BRIEF: Begin at the line containing "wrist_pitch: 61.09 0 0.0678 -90" in the records below, end at the line containing "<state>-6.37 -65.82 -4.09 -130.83", and retype each line in that span exactly. No other line and no image should appear.

━━━━━ RECORDS PROVIDED

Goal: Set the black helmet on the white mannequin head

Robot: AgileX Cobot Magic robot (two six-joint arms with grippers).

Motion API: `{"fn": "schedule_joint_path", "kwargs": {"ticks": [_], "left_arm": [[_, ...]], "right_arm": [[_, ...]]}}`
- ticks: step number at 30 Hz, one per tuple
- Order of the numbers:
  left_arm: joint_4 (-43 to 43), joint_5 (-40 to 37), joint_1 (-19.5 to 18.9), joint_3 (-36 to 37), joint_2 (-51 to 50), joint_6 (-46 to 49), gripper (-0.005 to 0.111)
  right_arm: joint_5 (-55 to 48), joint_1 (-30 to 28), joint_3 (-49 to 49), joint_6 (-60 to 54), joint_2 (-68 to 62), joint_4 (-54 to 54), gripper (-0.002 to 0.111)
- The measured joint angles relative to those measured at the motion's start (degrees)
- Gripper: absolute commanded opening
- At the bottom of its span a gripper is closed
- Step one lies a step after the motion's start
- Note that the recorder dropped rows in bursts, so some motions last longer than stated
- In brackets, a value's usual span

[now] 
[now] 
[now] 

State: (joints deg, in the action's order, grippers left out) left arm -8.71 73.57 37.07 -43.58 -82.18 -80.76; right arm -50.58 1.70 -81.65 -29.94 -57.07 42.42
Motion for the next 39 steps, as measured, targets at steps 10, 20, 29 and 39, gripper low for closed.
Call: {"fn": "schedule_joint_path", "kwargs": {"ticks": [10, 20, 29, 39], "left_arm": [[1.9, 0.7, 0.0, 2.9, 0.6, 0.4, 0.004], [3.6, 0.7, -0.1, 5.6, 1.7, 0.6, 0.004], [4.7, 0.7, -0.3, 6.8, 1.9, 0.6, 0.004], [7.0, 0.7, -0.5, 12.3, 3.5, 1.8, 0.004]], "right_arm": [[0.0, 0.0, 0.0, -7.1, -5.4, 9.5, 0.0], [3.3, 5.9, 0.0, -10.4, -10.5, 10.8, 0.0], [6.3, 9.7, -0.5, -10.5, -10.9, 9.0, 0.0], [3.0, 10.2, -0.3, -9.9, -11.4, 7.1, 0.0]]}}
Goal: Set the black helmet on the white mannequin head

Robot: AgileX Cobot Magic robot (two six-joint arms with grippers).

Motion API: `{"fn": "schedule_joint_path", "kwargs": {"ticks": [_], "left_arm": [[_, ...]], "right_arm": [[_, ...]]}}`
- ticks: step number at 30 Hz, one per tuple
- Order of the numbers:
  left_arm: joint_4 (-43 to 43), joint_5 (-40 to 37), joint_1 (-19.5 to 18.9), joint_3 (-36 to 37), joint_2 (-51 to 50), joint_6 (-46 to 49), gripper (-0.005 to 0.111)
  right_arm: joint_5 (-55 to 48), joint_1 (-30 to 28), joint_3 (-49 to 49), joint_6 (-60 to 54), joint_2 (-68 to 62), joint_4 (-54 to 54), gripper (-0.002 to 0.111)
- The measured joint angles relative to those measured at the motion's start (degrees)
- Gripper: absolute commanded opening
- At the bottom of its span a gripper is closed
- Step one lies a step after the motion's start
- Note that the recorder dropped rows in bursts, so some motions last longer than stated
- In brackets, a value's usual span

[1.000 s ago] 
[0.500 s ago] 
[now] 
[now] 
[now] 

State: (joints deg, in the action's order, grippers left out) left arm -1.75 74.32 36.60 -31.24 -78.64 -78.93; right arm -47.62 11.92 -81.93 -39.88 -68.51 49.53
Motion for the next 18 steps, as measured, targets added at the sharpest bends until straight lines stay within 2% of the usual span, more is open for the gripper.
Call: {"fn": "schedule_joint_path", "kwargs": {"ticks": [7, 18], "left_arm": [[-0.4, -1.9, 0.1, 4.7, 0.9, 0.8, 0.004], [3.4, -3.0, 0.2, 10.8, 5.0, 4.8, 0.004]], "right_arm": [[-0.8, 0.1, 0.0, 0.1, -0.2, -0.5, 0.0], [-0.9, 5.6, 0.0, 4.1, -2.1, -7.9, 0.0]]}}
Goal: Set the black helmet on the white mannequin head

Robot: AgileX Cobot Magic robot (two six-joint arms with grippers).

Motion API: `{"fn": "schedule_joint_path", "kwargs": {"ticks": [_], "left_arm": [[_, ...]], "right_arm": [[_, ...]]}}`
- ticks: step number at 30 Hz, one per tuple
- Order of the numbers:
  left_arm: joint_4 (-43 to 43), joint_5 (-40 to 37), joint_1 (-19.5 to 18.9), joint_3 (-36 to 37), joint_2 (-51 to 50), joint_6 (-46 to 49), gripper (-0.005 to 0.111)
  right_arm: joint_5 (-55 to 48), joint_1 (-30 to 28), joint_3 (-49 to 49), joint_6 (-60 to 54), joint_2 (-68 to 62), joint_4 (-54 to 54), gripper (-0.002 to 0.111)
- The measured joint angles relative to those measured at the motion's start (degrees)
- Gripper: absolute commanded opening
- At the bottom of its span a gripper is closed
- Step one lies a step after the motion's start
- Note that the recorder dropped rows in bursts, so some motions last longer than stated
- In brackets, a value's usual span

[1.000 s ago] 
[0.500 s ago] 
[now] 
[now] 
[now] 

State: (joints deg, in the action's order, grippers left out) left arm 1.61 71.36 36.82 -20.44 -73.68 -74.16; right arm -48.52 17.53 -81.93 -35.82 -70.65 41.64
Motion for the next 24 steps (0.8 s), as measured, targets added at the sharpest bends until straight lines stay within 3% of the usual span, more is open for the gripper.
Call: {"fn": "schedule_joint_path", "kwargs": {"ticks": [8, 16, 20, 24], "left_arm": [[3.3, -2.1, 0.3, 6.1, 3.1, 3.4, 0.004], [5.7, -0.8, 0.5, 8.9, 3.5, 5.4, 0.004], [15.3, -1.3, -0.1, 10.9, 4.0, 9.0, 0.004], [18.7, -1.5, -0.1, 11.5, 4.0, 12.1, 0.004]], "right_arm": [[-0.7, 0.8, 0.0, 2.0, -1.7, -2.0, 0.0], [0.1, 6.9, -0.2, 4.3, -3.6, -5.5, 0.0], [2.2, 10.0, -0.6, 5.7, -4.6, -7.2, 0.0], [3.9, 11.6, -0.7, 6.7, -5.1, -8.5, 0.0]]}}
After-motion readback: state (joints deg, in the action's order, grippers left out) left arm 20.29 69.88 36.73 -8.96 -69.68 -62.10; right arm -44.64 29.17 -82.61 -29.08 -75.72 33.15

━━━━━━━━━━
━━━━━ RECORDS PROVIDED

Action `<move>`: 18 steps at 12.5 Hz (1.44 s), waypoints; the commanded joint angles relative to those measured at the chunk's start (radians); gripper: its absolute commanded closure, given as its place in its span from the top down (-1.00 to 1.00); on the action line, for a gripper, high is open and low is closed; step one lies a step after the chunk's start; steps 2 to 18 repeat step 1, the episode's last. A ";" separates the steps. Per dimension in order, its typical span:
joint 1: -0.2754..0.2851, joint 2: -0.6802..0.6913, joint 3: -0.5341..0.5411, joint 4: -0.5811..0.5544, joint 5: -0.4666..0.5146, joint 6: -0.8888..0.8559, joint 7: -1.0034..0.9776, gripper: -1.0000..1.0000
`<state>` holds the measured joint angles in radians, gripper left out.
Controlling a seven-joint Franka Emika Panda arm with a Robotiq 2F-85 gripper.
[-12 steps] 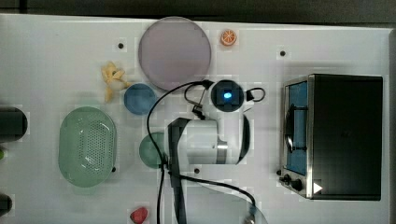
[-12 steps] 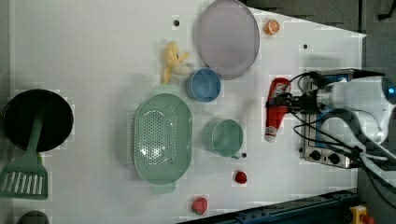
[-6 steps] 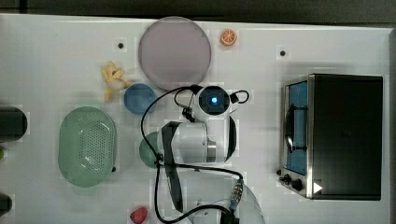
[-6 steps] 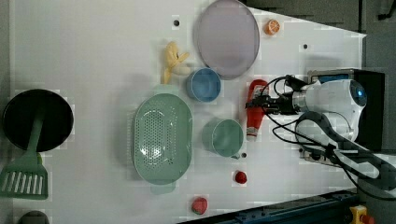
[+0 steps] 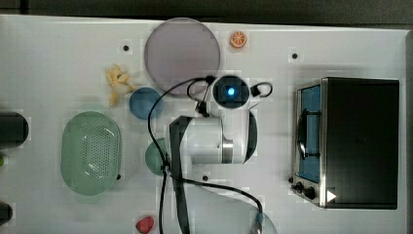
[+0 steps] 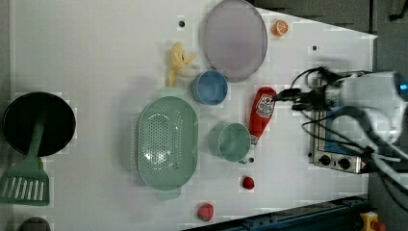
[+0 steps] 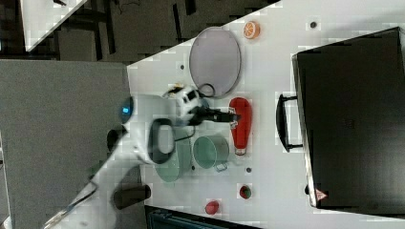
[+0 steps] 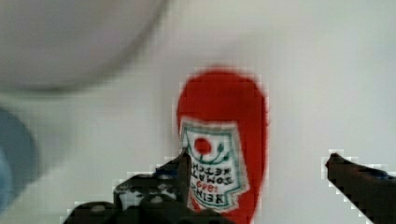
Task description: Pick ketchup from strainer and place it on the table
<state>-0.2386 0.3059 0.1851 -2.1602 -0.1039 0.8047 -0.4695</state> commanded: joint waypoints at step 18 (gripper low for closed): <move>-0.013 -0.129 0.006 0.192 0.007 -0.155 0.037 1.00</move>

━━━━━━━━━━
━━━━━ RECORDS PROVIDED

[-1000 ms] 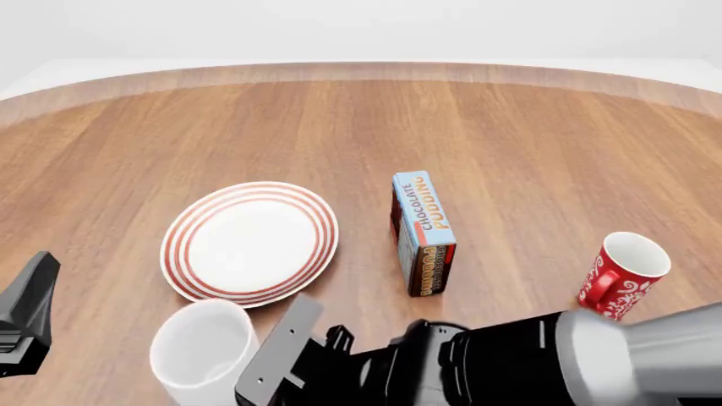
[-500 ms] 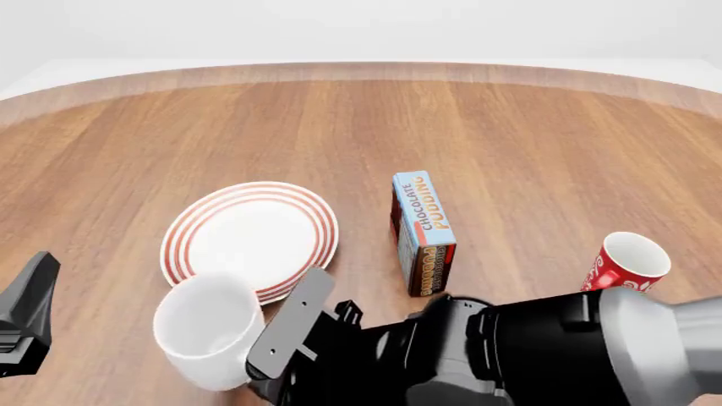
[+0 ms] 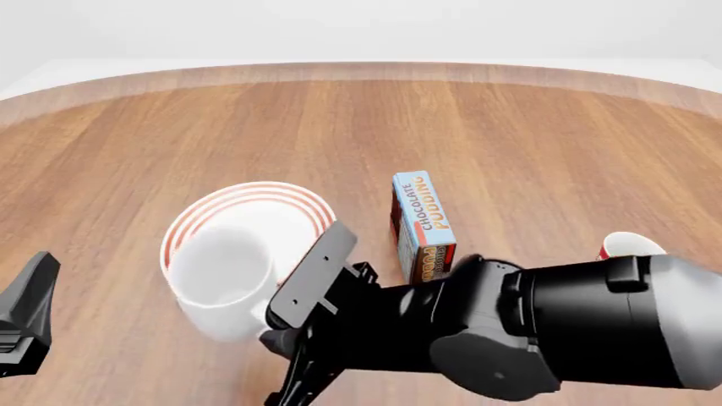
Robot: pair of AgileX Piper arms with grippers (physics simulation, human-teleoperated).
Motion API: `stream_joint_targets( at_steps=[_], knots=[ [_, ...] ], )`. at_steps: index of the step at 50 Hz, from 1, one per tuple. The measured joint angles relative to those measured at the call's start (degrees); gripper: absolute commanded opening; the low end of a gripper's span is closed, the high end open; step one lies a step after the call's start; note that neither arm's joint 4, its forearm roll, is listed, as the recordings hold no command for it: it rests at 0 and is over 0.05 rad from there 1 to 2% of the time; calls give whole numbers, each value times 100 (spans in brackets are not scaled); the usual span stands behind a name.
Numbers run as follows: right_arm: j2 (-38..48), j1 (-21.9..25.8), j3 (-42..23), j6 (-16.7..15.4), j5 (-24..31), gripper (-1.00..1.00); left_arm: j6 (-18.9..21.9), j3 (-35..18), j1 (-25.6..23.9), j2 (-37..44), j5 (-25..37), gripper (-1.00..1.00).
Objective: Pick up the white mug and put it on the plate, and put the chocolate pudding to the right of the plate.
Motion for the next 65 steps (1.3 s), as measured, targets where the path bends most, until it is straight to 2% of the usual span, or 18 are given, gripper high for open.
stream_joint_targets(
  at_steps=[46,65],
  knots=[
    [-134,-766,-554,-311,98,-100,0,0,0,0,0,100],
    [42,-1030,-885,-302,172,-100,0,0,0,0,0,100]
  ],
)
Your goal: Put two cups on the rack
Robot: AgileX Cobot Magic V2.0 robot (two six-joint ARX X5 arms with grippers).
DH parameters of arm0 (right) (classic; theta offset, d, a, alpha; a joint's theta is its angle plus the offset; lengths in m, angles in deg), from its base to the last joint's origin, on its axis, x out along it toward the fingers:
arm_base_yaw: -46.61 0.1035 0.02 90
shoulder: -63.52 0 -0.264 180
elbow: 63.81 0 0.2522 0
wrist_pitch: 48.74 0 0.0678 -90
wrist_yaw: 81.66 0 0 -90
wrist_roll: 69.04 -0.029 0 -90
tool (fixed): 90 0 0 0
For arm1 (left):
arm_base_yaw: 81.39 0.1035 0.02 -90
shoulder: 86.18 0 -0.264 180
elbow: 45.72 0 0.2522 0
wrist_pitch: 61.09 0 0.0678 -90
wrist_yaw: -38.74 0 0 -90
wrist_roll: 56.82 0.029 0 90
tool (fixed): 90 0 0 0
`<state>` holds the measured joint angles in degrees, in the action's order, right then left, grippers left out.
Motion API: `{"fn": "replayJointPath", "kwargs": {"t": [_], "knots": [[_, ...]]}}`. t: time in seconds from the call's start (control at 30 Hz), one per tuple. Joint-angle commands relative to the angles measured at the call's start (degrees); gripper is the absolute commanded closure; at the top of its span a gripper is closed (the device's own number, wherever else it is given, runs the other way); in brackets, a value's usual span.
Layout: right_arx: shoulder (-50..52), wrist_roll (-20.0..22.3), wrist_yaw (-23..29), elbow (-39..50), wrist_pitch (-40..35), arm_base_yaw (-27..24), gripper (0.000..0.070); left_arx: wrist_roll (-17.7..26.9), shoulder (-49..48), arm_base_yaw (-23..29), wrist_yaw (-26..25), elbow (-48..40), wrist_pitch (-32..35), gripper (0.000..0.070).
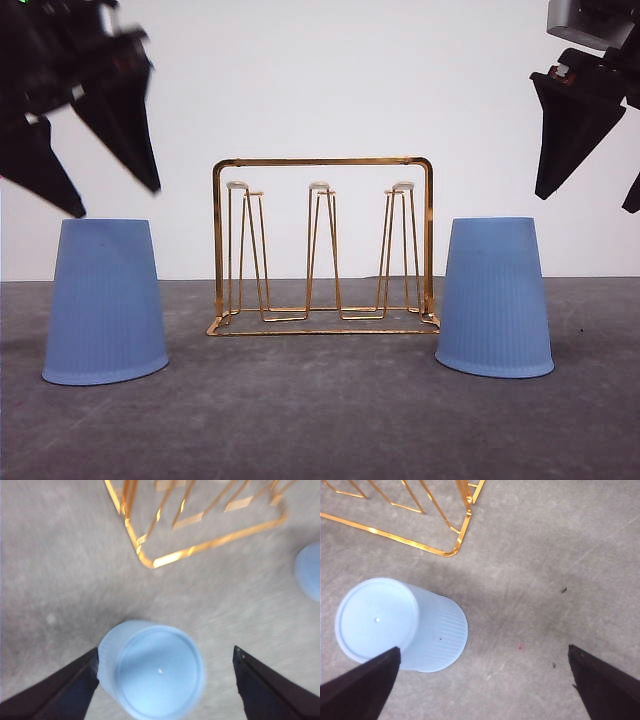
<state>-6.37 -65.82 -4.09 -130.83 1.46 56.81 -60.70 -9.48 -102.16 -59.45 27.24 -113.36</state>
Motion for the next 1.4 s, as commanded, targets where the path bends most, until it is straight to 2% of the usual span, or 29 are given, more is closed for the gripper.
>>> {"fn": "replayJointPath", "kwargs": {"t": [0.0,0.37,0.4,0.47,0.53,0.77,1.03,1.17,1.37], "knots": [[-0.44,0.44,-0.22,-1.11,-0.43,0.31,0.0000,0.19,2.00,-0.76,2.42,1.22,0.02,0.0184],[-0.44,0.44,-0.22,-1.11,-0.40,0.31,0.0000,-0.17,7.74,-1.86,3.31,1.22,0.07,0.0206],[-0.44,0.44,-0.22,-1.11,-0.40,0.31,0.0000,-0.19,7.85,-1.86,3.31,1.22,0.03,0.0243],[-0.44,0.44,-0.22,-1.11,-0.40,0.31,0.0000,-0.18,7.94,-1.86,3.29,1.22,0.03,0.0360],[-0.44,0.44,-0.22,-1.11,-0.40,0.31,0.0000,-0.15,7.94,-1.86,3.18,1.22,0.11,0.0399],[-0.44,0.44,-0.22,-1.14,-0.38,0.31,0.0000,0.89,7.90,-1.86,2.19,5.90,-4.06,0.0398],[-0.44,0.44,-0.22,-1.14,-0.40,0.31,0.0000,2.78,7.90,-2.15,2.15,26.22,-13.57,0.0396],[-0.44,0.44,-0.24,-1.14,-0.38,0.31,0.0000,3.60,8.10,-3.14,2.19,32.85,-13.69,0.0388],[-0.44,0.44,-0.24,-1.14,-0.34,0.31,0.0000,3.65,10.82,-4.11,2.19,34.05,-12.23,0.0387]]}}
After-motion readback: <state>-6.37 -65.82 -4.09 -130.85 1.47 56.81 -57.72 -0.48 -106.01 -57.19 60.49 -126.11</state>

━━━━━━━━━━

RESPONSE BOX:
wrist_pitch: 61.09 0 0.0678 -90
wrist_yaw: -38.74 0 0 -90
wrist_roll: 56.82 0.029 0 90
tool (fixed): 90 0 0 0
`<state>` holds the measured joint angles in degrees, in the action's order, right then left, grippers left out.
Motion API: `{"fn": "replayJointPath", "kwargs": {"t": [_], "knots": [[_, ...]]}}`. t: time in seconds from the call's start (control at 30 Hz), one per tuple. Joint-angle commands relative to the angles measured at the call's start (degrees); gripper is the absolute commanded closure; at the top of its span a gripper is closed (the device's own number, wherever else it is given, runs the other way); in brackets, a value's usual span.
Layout: right_arx: shoulder (-50..52), wrist_roll (-20.0..22.3), wrist_yaw (-23..29), elbow (-39..50), wrist_pitch (-40..35), arm_base_yaw (-27..24), gripper (0.000..0.070); left_arx: wrist_roll (-17.7..26.9), shoulder (-49..48), arm_base_yaw (-23..29), wrist_yaw (-26..25), elbow (-48..40), wrist_pitch (-32..35), gripper (0.000..0.070).
<state>-6.37 -65.82 -4.09 -130.83 1.46 56.81 -60.70 -9.48 -102.16 -59.45 27.24 -113.36</state>

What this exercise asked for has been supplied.